- _Requirement_
Within the listing, each line that has the string "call" should be copied.

━━━━━━━━━━━━━━━━━━━━

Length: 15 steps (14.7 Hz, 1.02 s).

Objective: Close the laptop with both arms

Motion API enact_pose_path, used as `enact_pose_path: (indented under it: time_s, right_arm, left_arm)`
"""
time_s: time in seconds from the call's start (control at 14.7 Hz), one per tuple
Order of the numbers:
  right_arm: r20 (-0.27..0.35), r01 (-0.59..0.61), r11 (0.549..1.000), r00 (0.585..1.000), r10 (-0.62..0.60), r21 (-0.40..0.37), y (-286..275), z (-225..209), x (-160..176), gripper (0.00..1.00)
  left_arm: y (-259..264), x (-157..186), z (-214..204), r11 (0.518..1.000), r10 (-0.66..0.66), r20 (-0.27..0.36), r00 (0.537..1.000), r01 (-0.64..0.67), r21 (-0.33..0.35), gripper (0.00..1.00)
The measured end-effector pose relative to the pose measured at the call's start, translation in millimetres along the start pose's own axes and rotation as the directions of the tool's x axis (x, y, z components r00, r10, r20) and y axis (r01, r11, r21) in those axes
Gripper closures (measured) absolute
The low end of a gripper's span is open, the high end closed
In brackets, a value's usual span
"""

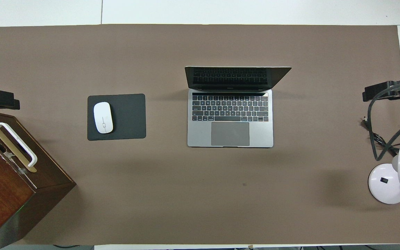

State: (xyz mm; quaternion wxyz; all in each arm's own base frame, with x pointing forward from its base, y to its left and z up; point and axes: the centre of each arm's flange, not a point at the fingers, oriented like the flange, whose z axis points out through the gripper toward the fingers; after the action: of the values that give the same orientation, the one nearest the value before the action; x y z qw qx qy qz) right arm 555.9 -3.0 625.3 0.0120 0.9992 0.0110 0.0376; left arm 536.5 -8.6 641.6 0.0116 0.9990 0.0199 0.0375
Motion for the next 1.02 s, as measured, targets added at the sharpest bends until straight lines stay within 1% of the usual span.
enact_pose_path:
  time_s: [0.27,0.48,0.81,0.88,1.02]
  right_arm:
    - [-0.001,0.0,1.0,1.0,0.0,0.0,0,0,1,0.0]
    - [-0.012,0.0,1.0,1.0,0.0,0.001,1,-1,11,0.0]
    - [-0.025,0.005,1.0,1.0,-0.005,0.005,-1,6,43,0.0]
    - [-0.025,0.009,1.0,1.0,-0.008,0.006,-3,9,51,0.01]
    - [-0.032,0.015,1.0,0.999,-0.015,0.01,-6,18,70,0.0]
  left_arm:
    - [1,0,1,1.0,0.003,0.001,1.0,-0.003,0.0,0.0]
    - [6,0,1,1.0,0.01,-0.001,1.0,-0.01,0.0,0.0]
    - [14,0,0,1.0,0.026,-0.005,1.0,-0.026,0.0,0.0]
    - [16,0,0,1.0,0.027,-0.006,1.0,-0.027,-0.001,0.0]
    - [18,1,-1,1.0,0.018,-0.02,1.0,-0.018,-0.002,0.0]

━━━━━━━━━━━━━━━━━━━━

- _Answer_
time_s: time in seconds from the call's start (control at 14.7 Hz), one per tuple
The measured end-effector pose relative to the pose measured at the call's start, translation in millimetres along the start pose's own axes and rotation as the directions of the tool's x axis (x, y, z components r00, r10, r20) and y axis (r01, r11, r21) in those axes

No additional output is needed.